Dalam pada itu oleh Jibril diadakan
ulangan (repetisi) sekali setahun. Diwaktu ulangan itu nabi disuruh mengulang
memperdengarkan Alqur’an yang telah diturunkan. Ditahun beliau wafat , ulangan
itu diadakan oleh jibril dua kali.
Nabi sendiripun sering mengadakan
ulangan itu terhadap sahabat sahabatnya, maka sahabat itu disuruh beliau
membacakan Alqur’an itu di depannya, untuk membetulkan hafalan atau bacaan
mereka. Nabi baru wafat setelah Alqur’an itu telah cukup di turunkan, telah
dihafal oleh ribuan manusia dan telah dituliskan semua ayat ayatnya. Ayat
ayatnya dalam sesuatu surat telah disusun menurut tertib urut yang ditunjukkan
sendiri oleh nabi.
Mereka telah mendengar Alqur’an itu
dari mulut nabi berkali kali, dalam shalat, dalam pidato pidato beliau, dalam
pelajaran pelajaran dan lain lain, sebagaimana nabi sendiripun telah mendengar
pula dari mereka. Pendeknya Alqur’anul karim adalah terjaga dan terpelihara
baik baik, dan nabi telah menjalani suatu cara yang amat praktis untuk memelihara dan
menyiarkan Alqur’an itu, sesuai dengan keadaan bangsa arab di waktu itu.
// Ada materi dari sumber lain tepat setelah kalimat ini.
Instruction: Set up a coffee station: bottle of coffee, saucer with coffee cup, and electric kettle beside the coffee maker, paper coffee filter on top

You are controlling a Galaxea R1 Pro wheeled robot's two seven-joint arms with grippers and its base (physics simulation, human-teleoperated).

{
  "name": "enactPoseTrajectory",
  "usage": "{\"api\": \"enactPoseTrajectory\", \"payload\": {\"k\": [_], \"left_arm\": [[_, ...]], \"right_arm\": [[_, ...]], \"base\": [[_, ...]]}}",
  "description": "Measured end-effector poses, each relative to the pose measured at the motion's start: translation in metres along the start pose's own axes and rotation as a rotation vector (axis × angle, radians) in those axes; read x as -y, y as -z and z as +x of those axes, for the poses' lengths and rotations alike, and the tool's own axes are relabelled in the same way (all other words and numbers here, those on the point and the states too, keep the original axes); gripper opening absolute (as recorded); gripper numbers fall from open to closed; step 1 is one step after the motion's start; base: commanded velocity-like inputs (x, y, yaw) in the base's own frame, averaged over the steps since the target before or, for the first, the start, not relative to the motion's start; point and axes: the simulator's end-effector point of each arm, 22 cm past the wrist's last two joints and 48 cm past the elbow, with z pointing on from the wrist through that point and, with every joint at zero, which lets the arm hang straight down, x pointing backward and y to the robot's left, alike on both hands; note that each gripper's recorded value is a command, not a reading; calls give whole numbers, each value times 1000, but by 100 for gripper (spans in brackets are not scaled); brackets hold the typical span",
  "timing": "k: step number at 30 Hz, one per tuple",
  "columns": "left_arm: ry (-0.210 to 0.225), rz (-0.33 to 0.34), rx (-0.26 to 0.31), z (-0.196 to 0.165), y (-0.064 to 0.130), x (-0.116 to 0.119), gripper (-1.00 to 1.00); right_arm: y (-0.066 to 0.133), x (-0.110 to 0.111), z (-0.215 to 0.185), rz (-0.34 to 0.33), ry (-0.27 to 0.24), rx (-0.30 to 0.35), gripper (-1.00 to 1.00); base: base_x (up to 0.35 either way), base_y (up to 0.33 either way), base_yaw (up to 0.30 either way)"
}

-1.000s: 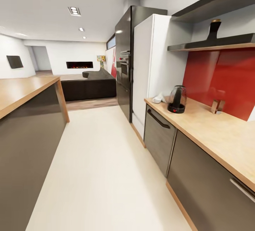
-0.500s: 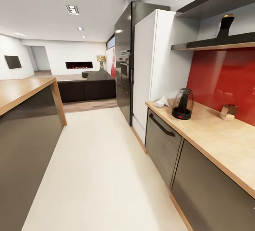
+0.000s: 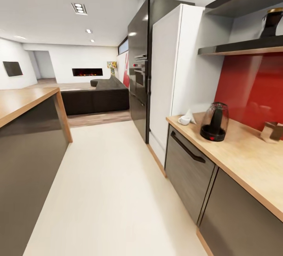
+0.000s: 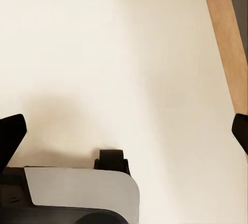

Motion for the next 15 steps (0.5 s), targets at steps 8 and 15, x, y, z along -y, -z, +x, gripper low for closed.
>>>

Satu hal yang menarik perhatian, ialah
nabi baru wafat sebagai disebutkan diatas, ialah dikala Alqur’an itu telah
cukup diturunkan dan Alqur’an itu sempurna diturunkan ialah diwaktu nabi telah
mendekati masanya untuk kembali kehadirat Allah yang maha kuasa. Hal ini
bukanlah suatu kebetulan saja, hal ini sudah diatur oleh yang maha Esa.